Зачем грек мыл компакты в мыльной воде вместе с пивными кружками, мне было непонятно. Но стало быть, это было нужно, как и моё сидение здесь, в узком пространстве кабачка, наполненного греческой, немецкой и иной речью.

Однажды приснился мне странный и страшный сон про какое-то несчастье, про скрежет и лязг, раздирающий человеческое тело, и вот я, еле сопротивляясь наваждению кошмара, вспомнил, что если рассказать кому-то сон, то он не сбудется, начал пересказывать этот сон какому-то жучку или паучку, которого видел краем глаза: «Слышишь, жучок…»


Я вернулся в свой офис и опять начал шелестеть бумагами. Это занятие было честным, и я полюбил его – как игру. Чем-то оно напоминало игровой автомат, где перед тобой вылезают из дырок резиновые болваны и надо стучать по этим болванам, загоняя их обратно. Сообщения появлялись неожиданно, и надо было успеть передать их кому-то, утрясти и ожидать новых.

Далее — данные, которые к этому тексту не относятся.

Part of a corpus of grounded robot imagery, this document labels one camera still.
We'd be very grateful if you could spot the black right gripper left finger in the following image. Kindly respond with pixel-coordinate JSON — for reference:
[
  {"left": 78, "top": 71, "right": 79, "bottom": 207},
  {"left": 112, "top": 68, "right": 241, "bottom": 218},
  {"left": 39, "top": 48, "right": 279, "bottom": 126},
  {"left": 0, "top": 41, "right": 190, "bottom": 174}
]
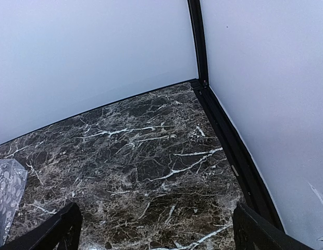
[{"left": 0, "top": 202, "right": 83, "bottom": 249}]

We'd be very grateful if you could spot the clear zip top bag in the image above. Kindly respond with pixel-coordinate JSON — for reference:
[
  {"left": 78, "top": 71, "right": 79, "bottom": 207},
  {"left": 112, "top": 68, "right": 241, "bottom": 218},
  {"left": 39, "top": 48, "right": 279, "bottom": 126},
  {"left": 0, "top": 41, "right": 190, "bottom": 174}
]
[{"left": 0, "top": 159, "right": 28, "bottom": 247}]

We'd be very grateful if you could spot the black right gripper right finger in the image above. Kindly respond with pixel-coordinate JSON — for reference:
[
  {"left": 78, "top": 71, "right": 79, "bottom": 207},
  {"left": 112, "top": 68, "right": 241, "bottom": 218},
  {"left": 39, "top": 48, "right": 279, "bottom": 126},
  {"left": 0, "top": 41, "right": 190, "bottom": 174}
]
[{"left": 233, "top": 203, "right": 310, "bottom": 249}]

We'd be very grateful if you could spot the black right corner frame post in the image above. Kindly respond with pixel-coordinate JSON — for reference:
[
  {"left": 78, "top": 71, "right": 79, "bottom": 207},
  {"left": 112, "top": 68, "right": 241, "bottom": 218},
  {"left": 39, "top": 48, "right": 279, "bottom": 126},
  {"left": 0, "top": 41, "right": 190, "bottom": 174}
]
[{"left": 187, "top": 0, "right": 209, "bottom": 88}]

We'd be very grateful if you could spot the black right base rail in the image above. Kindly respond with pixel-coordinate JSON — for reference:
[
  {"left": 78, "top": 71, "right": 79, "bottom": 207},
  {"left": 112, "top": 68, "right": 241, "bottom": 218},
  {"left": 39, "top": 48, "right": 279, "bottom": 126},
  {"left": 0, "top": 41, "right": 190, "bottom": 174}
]
[{"left": 191, "top": 80, "right": 285, "bottom": 232}]

Выйдя из конторы в середине дня, я стал прогуливаться по городу – неожиданно бесцельно.

Я сам удивился этому – ведь именно сейчас я должен был звонить кому-то или сам ждать звонков.

Моросил зимний дождик, а по парку гуляли старички и старухи в плащах и под зонтиками.

Потом дождик перестал, и я принялся разглядывать чёрную поверхность пруда.

И тут я увидел её.

Анна медленно шла по дорожке.

Я внимательно всматривался в то, как она ступает по крупному песку, и изучал её лицо, глядел на кисти рук, высовывающиеся из рукавов мешковатого плаща, сам плащ, зонтик, снова лицо.

Пытаясь осознать происходящее, я старался соотнести женскую фигуру на дорожке парка с самим парком, озером, чужой страной, которую я, в общем, любил, и с самим собой, уже сделавшим шаг от берега к этой дорожке.

Дёрнувшись, как от удара, женщина остановилась и повернулась ко мне.

Мы медленно сходились, будто виделись только утром, будто давно жили вместе и вот разошлись на службу – я на свою, и она на свою, и вот случайно встретились в городе, чтобы снова разойтись и сойтись вечером – уже за ужином.